On January 17, 2025, the SEC announced that it had settled charges against two Registered Investment Advisers (RIAs), as well as against Merrill Lynch, Pierce, Fenner & Smith Incorporated (Merrill Lynch). Aside from being a broker-dealer, Merrill Lynch is an investment adviser with over $1 trillion in regulatory assets under management. The SEC charged all three firms with failing to adopt and implement written policies and procedures that were reasonably designed to prevent violations of the Investment Advisers Act and its rules. The SEC’s charges arose from the firms’ actions related to cash sweep programs.

Background on the enforcement actions

According to the SEC, the firms offered bank deposit sweep programs (BDSPs) as the only cash sweep option for most advisory clients. The firms received a significant financial benefit from holding advisory clients’ cash in the BDSPs.

The SEC found that the firms, or their affiliates, set the interest rates offered in the BDSPs. During periods of rising interest rates, there was a significant yield differential between the BDSPs and other cash sweep alternatives. At times, the yield differential grew to almost four percent.

According to the SEC, the firms failed to adopt and implement reasonably designed policies and procedures to address the:

  • Best interests of clients when evaluating and selecting which cash sweep program options are available to them, especially during periods of rising interest rates; and
  • Duties of financial advisors in situations where they are managing clients’ cash in their advisory accounts.

The SEC did find that the firms’ personnel regularly considered what options should be provided to advisory clients regarding cash sweep programs. Nevertheless, these books and records generally did not consider which alternatives were in their clients’ best interest. As an example, the firms did not determine whether choosing a cash sweep option with higher yields, such as government money market funds, would be in the best interest of clients.

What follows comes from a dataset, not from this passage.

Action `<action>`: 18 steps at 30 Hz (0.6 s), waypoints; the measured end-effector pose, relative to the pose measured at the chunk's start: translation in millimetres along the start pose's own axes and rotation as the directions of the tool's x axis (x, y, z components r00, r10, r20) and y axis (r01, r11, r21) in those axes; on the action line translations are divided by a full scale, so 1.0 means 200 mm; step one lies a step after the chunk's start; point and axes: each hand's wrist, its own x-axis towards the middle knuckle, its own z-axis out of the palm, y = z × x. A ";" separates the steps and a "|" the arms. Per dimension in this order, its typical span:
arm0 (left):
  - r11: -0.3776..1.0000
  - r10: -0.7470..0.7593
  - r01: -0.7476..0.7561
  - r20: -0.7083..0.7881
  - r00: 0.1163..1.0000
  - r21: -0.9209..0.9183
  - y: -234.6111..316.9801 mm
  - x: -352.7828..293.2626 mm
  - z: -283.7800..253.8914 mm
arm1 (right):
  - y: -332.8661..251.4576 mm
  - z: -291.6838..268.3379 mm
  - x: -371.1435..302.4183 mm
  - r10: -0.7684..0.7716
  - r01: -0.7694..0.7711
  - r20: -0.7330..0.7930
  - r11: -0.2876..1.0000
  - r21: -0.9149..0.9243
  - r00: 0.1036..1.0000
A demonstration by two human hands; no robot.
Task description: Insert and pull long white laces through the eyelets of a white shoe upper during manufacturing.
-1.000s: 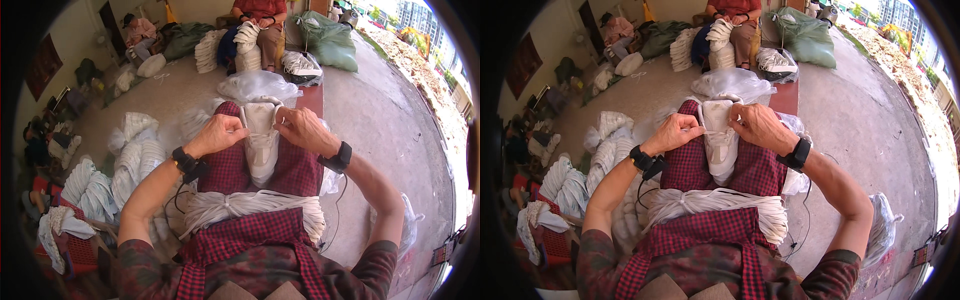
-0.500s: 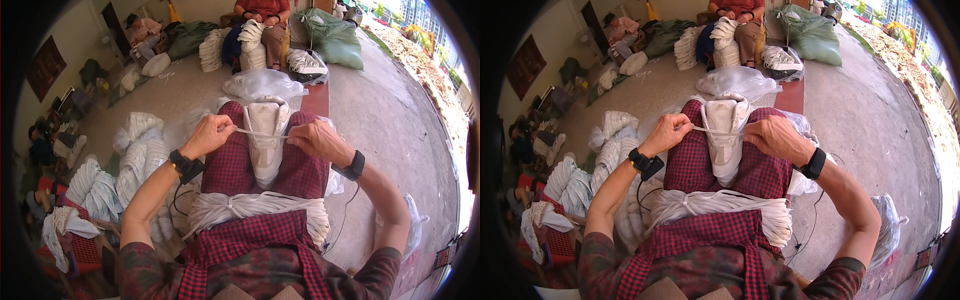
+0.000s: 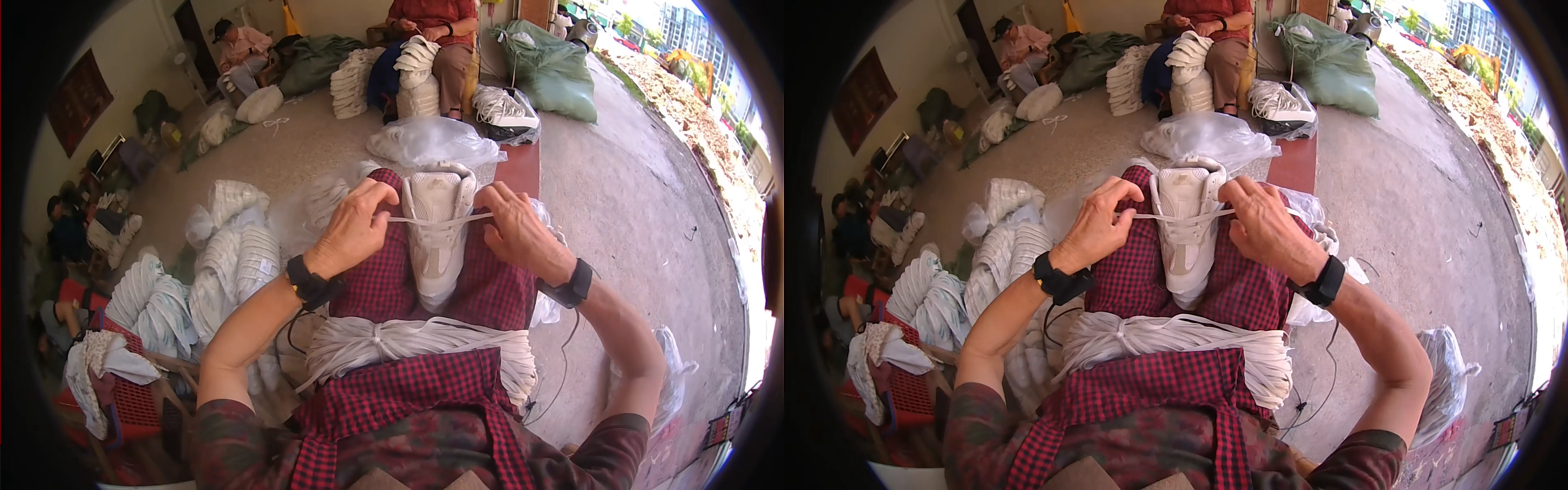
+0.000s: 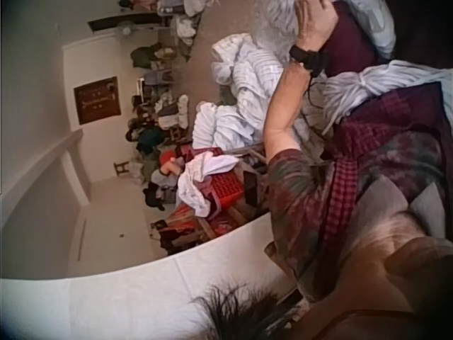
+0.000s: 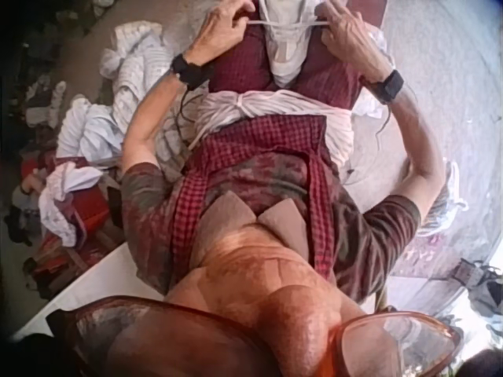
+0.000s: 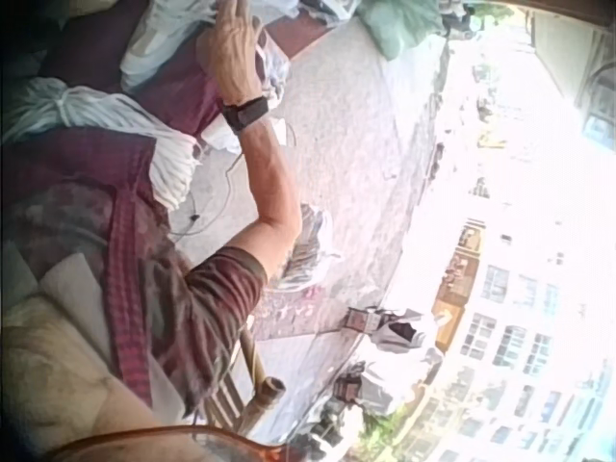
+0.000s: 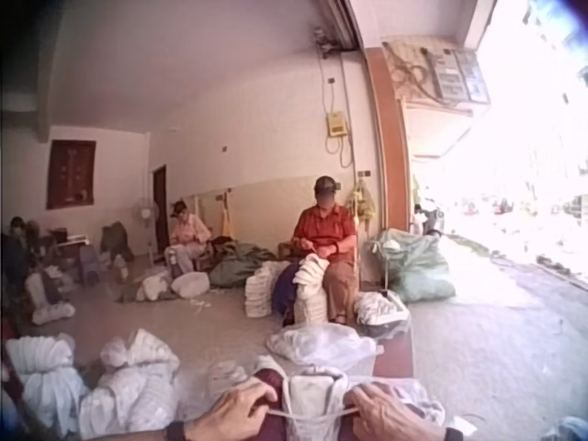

In addition, although the firms generally required their financial advisors to manage all client assets according to their goals and objectives, they did not have a reasonably designed process related to cash in advisory accounts. The firms did not monitor whether cash held in the BDSP should be moved to other cash investment options if necessary to meet their clients’ goals. Most advisory clients’ uninvested cash automatically defaulted into the BDSP. Furthermore, during periods of rising interest rates, the firms had no policies or procedures that specifically required financial advisors to evaluate whether clients’ cash should remain in the BDSP option or should be deployed elsewhere.

While the RIAs owed a duty to provide advice on cash and charged an advisory fee on the cash in advisory accounts, the RIAs disclosures were inconsistent and stated in certain materials that they did not have any duty to monitor the cash sweep vehicle or to make changes. This inconsistency made it even more important to implement policies and procedures that specifically addressed the cash allocation within the BDSP.

The SEC concluded that the firms willfully violated Section 206(4) of the Investment Advisers Act and Rule 206(4)-7 thereunder. The rule requires RIAs to adopt and implement written policies and procedures that are reasonably designed to prevent violations of the statute and its rules.

Takeaways

The enforcement actions send a clear message that RIAs must improve their policies and procedures pertaining to the selection of cash sweep options for advisory clients, as well as allocation of client cash.

“Cash sweep programs impact nearly all advisory clients, who often pay advisory fees on assets held in these accounts,” said Sanjay Wadhwa, Acting Director of the SEC’s Division of Enforcement in a press release. According to Wadhwa, “These actions reinforce that advisory firms must have reasonably designed policies and procedures to consider their clients’ best interest when evaluating potential sweep options for cash held in advisory accounts and to ensure that cash held in an advisory account is properly managed by financial advisers consistent with a client’s investment profile.”

The firms agreed to pay a combined civil penalty of $60 million to settle the SEC’s charges. They also agreed to be censured and to cease and desist from violating the charged provisions.

The cases can be reviewed at SEC.gov | SEC Charges Pair of Wells Fargo Advisory Firms and Merrill Lynch with Compliance Failures Relating to Cash Sweep Programs.